4:08pm on Friday, 29th January, 2010:
Anecdote
We got our yearly bill for the house insurance earlier this week from the Halifax. It came to just over £500.
It's a character of the English that they are very tolerant and accommodating, and they will allow you to push them quite a long way without much more than a grumble. However, if you push them one iota too far then they react with immediate, vicious, violent, controlled anger. This facet was exhibited by my wife, for whom "WHAT?! £500 A YEAR?!" was an example of such a trigger point. She spent most of this afternoon checking how much the alternatives were (answer: all of them were less than £500 a year for the same or better coverage — including from the Halifax itself).

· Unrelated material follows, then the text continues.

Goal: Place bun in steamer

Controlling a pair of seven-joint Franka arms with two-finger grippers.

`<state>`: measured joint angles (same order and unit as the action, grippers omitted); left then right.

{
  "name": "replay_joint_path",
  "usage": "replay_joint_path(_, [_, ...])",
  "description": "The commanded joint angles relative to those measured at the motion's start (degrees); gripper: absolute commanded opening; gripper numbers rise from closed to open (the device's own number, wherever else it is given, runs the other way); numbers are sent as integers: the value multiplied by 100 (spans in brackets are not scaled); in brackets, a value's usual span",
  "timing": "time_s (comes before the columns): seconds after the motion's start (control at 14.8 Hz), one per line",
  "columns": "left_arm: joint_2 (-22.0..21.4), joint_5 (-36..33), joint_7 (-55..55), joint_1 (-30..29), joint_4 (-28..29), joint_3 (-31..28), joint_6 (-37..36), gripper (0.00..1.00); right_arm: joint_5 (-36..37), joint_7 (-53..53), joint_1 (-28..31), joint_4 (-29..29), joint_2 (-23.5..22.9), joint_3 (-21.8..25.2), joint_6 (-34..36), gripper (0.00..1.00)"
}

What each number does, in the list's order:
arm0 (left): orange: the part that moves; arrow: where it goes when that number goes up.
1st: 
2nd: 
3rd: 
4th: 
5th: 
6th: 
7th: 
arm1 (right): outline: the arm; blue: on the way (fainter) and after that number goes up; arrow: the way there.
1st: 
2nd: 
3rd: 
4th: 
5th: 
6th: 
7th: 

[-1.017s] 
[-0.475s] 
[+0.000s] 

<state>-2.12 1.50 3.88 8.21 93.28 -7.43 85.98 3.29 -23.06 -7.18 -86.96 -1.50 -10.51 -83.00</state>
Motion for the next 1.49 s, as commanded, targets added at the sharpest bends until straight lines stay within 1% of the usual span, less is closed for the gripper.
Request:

Enraged that she was being taken for granted and ripped off, she chose an offer from Churchill that came in at just under £200 and went with that.
Then, she phoned the Halifax to tell them what jerks they were. She could have called them before and got the "we can reduce the amount you pay because you've been a good customer" line, but no: if they could reduce it, they should have done so beforehand. Consequently, she called them only after having already bought the replacement insurance just so she could listen to them make the offer then twist the knife in their squirming, "this call may be recorded for training purposes" body.
Never, ever push the English too far...
Referenced by Wrong Number.
4:46pm on Thursday, 28th January, 2010:
Weird
I arrived at work today to find a bunch of students waiting to get into their lab, the door of which was locked. Fortunately, my key works for that lab so I let them in.
The lab next to my office does not have a key, though. Instead, it has a keypad:

As the students pointed out, it's not especially difficult to discover the code, given that 2, 5, 6 and 0 are in grey and the rest of the numbers are in white. They promptly demonstrated by opening it.
Note to keypad manufacturers: label your keys in grey, not white...
6:46pm on Wednesday, 27th January, 2010:
Anecdote
It was visit day today, and they had the robot out again.
This robot is supposed to show off the department. It has a webcam on the top, a pair of eyes that are I think supposed to express emotion, a voice to talk to you and a screen to show it's doing. It's also mobile, but fortunately today its wheels had been switched off, presumably because the organisers finally realised that it gets in the way when it wanders around.
The screen includes facial recognition software, so it knows when it has someone to talk to and can gauge their response. I got there early today, so had a chance to try it out:

That's a £5 note.
Next time The Queen shows up, the robot will remember her, recall that she didn't find its banter amusing, and consequently tell her off.
9:39am on Tuesday, 26th January, 2010:
Outburst
Last week, GMTV replaced its old weather graphics with new ones.
I don't like them.
I didn't like the old ones much either, but these are worse. The clouds in the symbol for rain, for example, look like a pile of coal:

The graphics don't make meteorological sense, either. This is the one for cloudy spells:

OK, so the sun is behind the clouds, fair enough. How come the clouds have shadows on them, then? Shouldn't the entire cloud be in shadow?
This is the graphic for the sun itself:

Note how the nice use of a spectral point on the surface gives you the impression that the sun is a sphere rather than a disc. OK, so it is basically a sphere, but what light is shining on it to give it the reflection?
Here's the summary chart:

It's still giving the weather for the Republic of Ireland while managing to omit France from the picture entirely. Channel Islanders don't get to find out their weather, either.